麥小豆很淡定地踩在一顆狗頭上,單腿一轉,跟踩着風火輪似的,嗖的下滑了出去。
雲凡看得雙腿一抖,差點給跪。冷風掠過,他情不自禁地攏了攏衣襟。
大概是被她這種行爲刺激到了,本來已經焉下去的妖兵們,瞬間跟打了個雞血似的,眼睛一紅,立馬衝了上來。
而躲在角落處準備遁逃的雪妖,眼見着麥小豆是背對着他的,於是陰險的一笑,隔空放出冷凍技能,想把麥小豆給凍住。
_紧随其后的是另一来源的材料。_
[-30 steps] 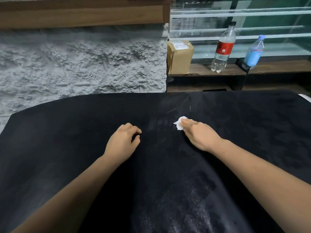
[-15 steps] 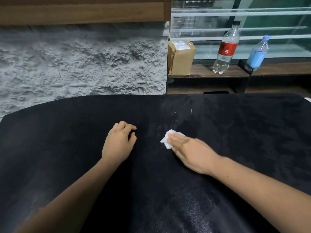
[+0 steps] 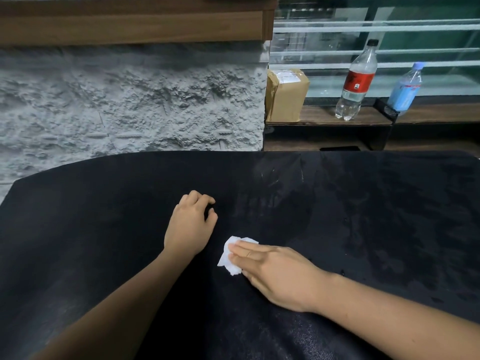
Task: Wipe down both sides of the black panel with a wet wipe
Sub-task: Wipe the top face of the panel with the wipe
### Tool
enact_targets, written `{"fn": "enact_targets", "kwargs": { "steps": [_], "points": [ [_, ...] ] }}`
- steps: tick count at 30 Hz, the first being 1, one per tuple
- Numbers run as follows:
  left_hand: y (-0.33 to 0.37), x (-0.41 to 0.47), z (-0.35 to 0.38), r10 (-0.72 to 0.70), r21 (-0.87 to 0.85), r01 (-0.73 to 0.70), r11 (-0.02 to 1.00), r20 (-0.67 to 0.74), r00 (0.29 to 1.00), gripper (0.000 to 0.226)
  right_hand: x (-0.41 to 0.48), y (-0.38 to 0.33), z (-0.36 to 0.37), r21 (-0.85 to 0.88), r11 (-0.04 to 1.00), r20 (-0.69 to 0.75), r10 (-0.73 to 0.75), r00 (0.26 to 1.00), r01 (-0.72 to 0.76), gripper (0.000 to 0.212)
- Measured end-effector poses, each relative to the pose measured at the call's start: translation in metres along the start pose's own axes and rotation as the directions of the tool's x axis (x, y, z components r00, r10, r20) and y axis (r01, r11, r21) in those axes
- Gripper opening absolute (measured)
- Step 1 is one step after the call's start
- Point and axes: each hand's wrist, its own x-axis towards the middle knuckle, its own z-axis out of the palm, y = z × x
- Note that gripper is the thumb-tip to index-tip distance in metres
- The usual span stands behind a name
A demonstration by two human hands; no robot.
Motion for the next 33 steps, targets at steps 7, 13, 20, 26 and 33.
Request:
{"fn": "enact_targets", "kwargs": {
  "steps": [7, 13, 20, 26, 33],
  "points": [
    [-0.001, 0.0, 0.001, -0.012, 0.009, 0.012, 1.0, 0.012, 1.0, 0.022, 0.007, 0.039, -0.02, -0.025, 0.993, 0.002, 0.112, 0.994, -0.111, 0.03],
    [-0.001, 0.002, 0.002, -0.014, 0.011, 0.014, 1.0, 0.021, 1.0, 0.024, 0.007, 0.088, -0.036, -0.042, 0.948, 0.052, 0.316, 0.947, -0.314, 0.046],
    [0.0, 0.002, 0.001, -0.018, 0.011, 0.018, 1.0, 0.021, 1.0, 0.024, 0.007, 0.113, -0.054, -0.048, 0.899, -0.031, 0.435, 0.9, -0.436, 0.025],
    [0.002, 0.002, 0.0, -0.018, 0.01, 0.017, 1.0, 0.023, 1.0, 0.023, 0.027, 0.108, -0.033, -0.147, 0.766, -0.073, 0.623, 0.779, -0.626, 0.028],
    [0.003, 0.001, -0.001, -0.024, 0.002, 0.024, 1.0, 0.023, 0.999, 0.023, 0.055, 0.071, -0.01, -0.174, 0.764, -0.11, 0.613, 0.783, -0.622, 0.042]
  ]
}}
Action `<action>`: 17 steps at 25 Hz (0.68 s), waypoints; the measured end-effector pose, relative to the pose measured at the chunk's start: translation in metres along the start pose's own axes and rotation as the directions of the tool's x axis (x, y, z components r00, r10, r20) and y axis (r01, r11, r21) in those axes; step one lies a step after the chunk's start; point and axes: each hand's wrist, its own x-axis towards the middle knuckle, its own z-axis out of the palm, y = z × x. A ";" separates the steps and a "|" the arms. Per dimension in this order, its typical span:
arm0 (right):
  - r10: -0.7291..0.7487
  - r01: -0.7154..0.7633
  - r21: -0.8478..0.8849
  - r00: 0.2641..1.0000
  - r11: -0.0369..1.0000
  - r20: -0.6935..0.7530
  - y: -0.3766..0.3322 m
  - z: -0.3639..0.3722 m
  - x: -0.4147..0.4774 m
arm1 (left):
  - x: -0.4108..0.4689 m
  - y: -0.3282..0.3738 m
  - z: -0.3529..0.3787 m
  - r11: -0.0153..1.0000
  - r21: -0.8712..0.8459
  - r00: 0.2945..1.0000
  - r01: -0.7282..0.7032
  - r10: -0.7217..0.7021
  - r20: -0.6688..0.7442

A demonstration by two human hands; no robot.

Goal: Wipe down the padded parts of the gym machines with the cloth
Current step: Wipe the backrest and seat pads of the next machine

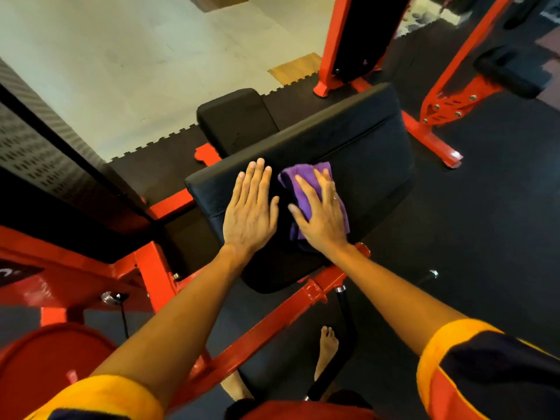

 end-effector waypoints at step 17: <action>-0.019 0.028 0.065 0.991 0.998 -0.134 0.029 -0.019 0.089 | 0.003 0.011 0.006 0.962 0.198 0.981 0.190 -0.178 -0.075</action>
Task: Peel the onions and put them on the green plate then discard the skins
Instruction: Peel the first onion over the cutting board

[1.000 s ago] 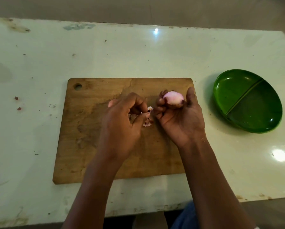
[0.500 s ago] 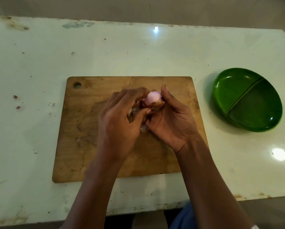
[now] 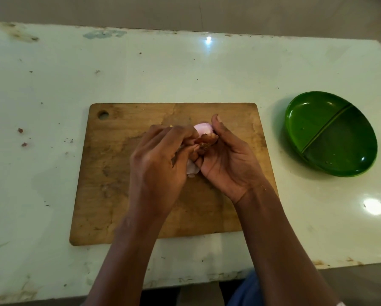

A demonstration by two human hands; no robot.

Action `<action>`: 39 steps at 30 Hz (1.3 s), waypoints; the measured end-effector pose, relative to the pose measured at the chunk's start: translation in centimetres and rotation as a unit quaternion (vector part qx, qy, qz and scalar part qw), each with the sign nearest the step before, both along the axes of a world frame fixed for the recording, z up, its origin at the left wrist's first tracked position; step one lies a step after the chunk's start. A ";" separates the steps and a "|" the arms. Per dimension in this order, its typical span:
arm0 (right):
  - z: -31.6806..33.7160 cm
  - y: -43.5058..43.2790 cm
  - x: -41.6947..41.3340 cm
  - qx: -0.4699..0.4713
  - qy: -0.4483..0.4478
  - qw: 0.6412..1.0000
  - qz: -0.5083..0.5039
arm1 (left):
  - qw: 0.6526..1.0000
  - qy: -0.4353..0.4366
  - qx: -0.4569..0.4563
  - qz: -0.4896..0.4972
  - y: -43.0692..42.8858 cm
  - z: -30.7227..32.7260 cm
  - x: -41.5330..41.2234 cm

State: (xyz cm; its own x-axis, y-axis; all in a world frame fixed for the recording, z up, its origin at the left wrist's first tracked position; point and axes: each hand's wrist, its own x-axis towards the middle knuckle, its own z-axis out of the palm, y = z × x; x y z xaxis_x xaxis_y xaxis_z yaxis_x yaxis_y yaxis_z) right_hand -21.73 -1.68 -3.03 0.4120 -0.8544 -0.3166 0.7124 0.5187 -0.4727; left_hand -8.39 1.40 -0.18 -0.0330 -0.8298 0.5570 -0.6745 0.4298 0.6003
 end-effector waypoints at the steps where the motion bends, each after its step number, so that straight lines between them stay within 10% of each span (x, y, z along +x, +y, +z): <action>1: 0.0 -0.1 0.1 0.004 -0.006 1.000 -0.011 | 1.000 0.008 0.003 0.001 0.0 0.0 0.0; 13: 1.4 -0.4 -0.2 0.093 0.021 0.983 -0.155 | 0.999 0.043 0.005 0.009 0.0 0.2 -0.2; 29: 1.5 0.3 0.8 -0.026 0.095 0.994 -0.056 | 0.999 0.038 0.014 0.003 0.0 0.2 -0.4; 39: 2.2 -0.1 1.1 0.056 0.062 0.991 -0.106 | 0.991 0.125 0.035 0.035 -0.2 0.0 0.0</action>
State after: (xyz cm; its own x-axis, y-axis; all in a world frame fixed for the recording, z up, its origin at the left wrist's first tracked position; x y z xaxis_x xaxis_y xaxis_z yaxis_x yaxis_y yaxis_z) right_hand -20.61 -1.73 -0.78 0.1792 -0.8745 -0.4507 0.7513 0.4174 -0.5113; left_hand -8.39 1.16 -0.18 0.1576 -0.8622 0.4814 -0.5283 0.3382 0.7787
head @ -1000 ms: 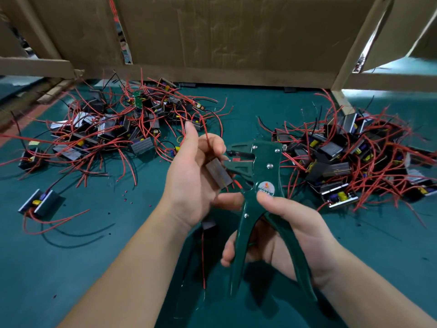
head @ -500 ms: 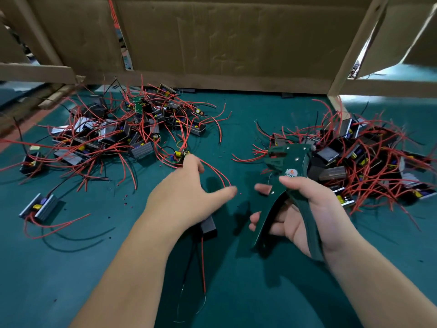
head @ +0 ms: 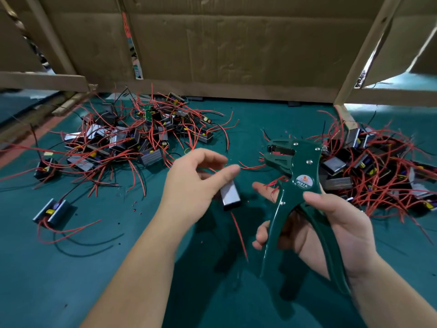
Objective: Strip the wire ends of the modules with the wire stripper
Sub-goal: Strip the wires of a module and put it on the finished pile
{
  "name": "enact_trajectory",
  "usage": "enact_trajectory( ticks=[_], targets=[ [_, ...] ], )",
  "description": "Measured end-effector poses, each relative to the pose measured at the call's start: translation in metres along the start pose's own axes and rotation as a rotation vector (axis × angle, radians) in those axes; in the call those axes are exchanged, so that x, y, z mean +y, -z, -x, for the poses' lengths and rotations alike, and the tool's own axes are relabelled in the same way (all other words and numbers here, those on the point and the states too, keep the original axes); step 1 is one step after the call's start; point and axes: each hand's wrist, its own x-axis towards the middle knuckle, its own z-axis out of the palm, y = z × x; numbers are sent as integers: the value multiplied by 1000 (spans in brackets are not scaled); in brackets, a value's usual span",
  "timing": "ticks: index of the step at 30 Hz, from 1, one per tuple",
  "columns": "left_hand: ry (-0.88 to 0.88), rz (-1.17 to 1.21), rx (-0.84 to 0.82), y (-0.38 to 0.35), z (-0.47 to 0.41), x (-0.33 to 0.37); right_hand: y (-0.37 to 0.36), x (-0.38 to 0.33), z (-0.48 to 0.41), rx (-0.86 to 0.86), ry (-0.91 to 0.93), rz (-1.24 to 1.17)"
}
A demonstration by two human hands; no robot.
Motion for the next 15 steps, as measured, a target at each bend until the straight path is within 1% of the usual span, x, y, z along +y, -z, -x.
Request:
enact_trajectory(
  ticks=[2,4,6,9,12,15],
  targets=[
    [1,199,56,-1,0,6,-1,-4,2,1,-64,-23],
    [51,413,105,0,-2,9,-1,-9,4,-5,-135,-28],
    [106,592,120,1,-4,10,-2,-14,5,17,-198,-32],
    [149,746,127,1,-9,9,-2,-16,6,87,-256,8],
    [193,880,95,3,-12,10,0,-19,6,141,-240,38],
    [189,1025,27,6,-11,13,3,-23,6,91,-204,95]
  ],
)
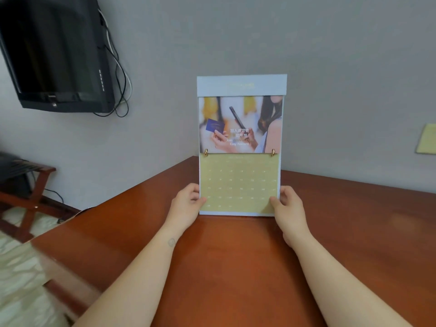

麥小豆身形一閃,便躥到了他跟前,揚手給了他一巴掌:“你膽挺肥啊!竟想暗算我,看我不削死你!”
她一把揪住雪妖的頭髮,猛的一把給他拽了下來,腦袋瓜子都拽禿嚕皮了。
雪妖瞪着血紅的眼睛望向她,並惡狠狠地罵道:“你卑鄙,你無恥!”
麥小豆反口回道:“你就不卑鄙,你就不無恥!”
“我……”
“‘我’你個頭!”麥小豆一劍戳在了他胸口上,“啊,對不起,不好意思哈哥們,要怪,就怪你站錯了隊。”
眼見着玩得差不多了,她收了劍,足尖一點,躍上了高空。眯眼望去,但見四周青煙繚繞,整個月尋歡被籠罩在一片青霧中。
伏炎從二樓飛身躍下,與她站到一起。
雲凡仰頭望向他們,瞬間感慨,好般配啊,再次感慨,自己站這兒好多餘啊。
比這更讓他感慨的是,麥小豆俯首瞥了他眼:“雲凡,你趕緊離開。”
她剛說完,伏炎便很有默契地撕開一條口子。袖袍一甩,雲凡跟北海那羣蝦兵蟹將,瞬間就不見了。
諾達的月尋歡內,就剩她跟伏炎,兩人對視一笑,這還是他們第一次並肩而戰。
“一起吧。”麥小豆頭一歪,笑着看向他。
“嗯。”伏炎點頭。
兩人背對着背,各自面向一邊。
麥小豆周身黑霧縈繞,雙手向前推去,眼睛逐漸泛起血色。
伏炎單手向前,很是淡然,另一隻手垂於身側。他身上仍舊穿着那身月白長袍,只是頭髮顏色,瞬間變回了銀色。